## Dataset entries
:::::
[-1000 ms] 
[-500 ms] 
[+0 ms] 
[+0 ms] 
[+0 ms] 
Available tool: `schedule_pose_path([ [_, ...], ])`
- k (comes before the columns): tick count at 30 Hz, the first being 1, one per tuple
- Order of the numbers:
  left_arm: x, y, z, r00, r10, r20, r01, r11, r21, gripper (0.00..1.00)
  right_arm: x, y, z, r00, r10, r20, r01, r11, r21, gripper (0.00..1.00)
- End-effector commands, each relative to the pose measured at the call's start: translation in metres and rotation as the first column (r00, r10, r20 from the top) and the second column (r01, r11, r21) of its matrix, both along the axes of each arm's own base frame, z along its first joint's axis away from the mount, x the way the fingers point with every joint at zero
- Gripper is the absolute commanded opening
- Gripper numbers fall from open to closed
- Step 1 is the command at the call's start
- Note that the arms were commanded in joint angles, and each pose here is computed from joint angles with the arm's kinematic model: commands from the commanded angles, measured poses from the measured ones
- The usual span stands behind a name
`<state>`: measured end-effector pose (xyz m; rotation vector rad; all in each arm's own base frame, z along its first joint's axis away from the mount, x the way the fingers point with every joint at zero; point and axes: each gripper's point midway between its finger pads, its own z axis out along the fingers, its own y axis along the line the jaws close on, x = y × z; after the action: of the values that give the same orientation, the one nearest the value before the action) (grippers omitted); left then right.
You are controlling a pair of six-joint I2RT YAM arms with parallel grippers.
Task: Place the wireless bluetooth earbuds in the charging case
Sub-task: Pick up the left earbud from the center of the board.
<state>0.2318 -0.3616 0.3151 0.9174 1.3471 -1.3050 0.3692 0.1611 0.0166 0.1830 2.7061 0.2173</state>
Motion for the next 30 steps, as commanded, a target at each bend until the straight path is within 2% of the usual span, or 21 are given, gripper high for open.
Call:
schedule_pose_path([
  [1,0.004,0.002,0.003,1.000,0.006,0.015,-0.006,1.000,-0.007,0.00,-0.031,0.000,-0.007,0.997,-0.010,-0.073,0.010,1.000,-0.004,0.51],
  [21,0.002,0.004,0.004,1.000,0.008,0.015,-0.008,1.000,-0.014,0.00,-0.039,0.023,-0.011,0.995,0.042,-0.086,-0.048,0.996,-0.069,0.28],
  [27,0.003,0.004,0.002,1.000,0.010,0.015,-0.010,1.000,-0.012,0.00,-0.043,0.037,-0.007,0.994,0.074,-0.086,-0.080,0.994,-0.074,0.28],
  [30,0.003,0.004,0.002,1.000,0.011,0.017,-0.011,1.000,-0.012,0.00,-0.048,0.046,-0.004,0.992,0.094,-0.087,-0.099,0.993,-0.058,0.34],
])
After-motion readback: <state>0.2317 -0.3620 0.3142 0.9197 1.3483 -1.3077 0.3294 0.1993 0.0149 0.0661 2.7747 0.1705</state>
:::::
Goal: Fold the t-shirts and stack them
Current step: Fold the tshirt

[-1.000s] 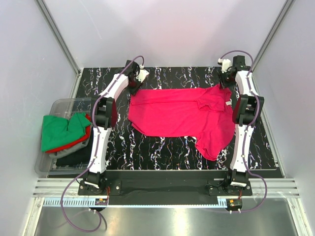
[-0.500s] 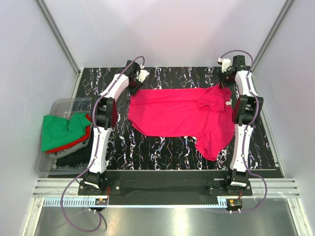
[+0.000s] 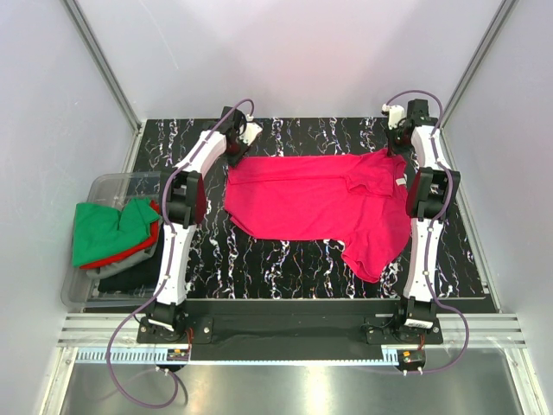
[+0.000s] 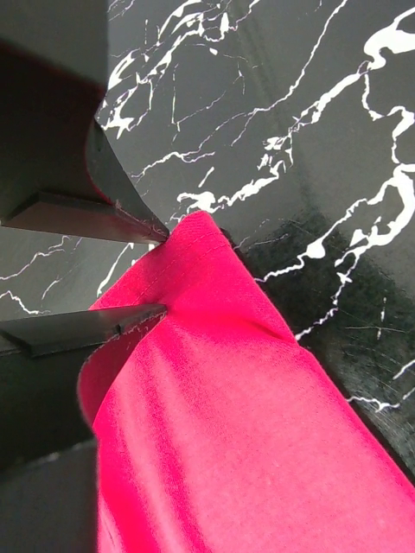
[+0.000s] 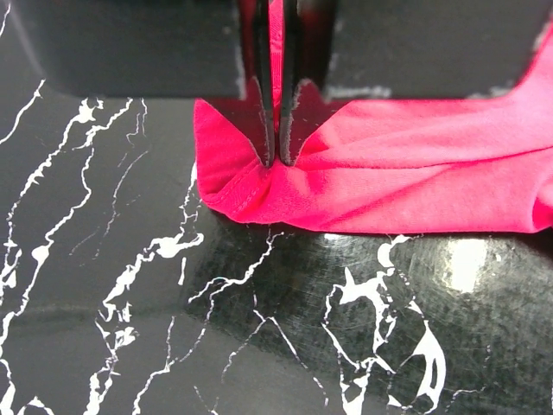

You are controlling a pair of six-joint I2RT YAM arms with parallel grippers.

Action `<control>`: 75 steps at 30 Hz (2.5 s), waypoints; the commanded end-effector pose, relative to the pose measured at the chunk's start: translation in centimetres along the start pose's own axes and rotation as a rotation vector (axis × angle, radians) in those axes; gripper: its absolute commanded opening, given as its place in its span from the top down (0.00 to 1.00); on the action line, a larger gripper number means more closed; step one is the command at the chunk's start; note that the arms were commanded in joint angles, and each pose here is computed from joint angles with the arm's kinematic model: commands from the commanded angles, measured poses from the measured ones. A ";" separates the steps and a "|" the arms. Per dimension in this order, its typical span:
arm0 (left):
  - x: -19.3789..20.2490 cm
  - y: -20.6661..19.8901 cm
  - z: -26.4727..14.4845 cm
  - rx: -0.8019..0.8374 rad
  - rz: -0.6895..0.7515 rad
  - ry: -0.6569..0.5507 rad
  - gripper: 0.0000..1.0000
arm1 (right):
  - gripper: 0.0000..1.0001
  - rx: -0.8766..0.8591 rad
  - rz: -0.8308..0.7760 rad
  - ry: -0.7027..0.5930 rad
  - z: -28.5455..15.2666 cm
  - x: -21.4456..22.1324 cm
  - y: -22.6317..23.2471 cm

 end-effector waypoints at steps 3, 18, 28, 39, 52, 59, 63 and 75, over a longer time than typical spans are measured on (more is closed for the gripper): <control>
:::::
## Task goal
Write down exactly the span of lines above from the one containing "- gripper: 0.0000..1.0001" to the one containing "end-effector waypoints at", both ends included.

## Result
  - gripper: 0.0000..1.0001
  - rx: -0.8766..0.8591 rad
  - rz: -0.8308..0.7760 rad
  - ry: -0.7027..0.5930 rad
  - z: -28.5455..15.2666 cm
  - x: -21.4456..22.1324 cm
  - y: -22.6317..23.2471 cm

 end-effector waypoints at steps 3, 18, 28, 39, 52, 59, 63 and 75, over a longer time than typical spans are measured on (more is closed for the gripper): <control>

The exercise has no further content.